Steam from a power generating station billows in Moscow in 2009. A Russian waterworks has recruited giant African snails to act as living sensors to monitor air pollution from a sewage incinerator.

A Russian waterworks has recruited giant African snails to act as living sensors to monitor air pollution from a sewage incinerator, the company said Tuesday.

The waterworks is using six snails as an innovative way to monitor pollution from a incinerator that burns sewage residue on the outskirts of Saint Petersburg, the Vodokanal state utilities company said in a statement.
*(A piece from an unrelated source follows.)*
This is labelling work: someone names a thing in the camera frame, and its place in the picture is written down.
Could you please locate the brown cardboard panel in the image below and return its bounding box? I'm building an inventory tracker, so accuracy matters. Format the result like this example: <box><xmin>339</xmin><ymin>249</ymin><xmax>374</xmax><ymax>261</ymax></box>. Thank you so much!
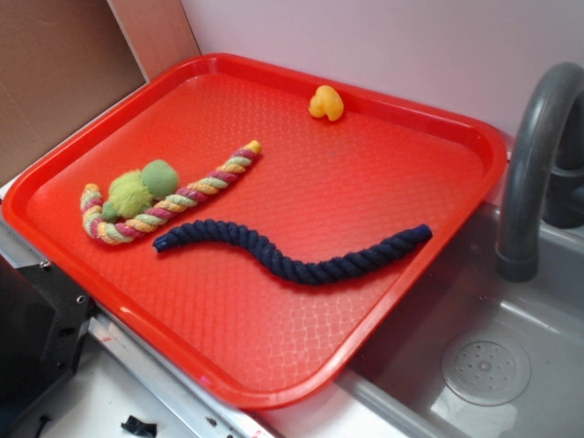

The Achatina snails, which reach 20 centimetres in length and are widespread in Sub-Saharan Africa, were chosen because "they have lungs and breathe air like humans," the company said.

The snails have been fitted with heart monitors and motion sensors while breathing smoke from the plant and their readings will be compared with a control group, waterworks spokeswoman Oksana Popova told AFP.

While are frequently used to monitor pollution, an expert dismissed the use of snails to monitor the controversial incinerator as a publicity stunt.

"Burning sludge emits toxic dioxins," said Dmitry Artamonov, who heads the the Saint Petersburg office of Greenpeace environmental campaigning group

"I don't know if snails get cancer, but even if they do, it won't happen straight away, and we will not hear about it from Vodokanal."

Artamonov said that last year Vodokanal refused access when activists wanted to take a water sample at the sewage treatment facility, which is one of the biggest in the country.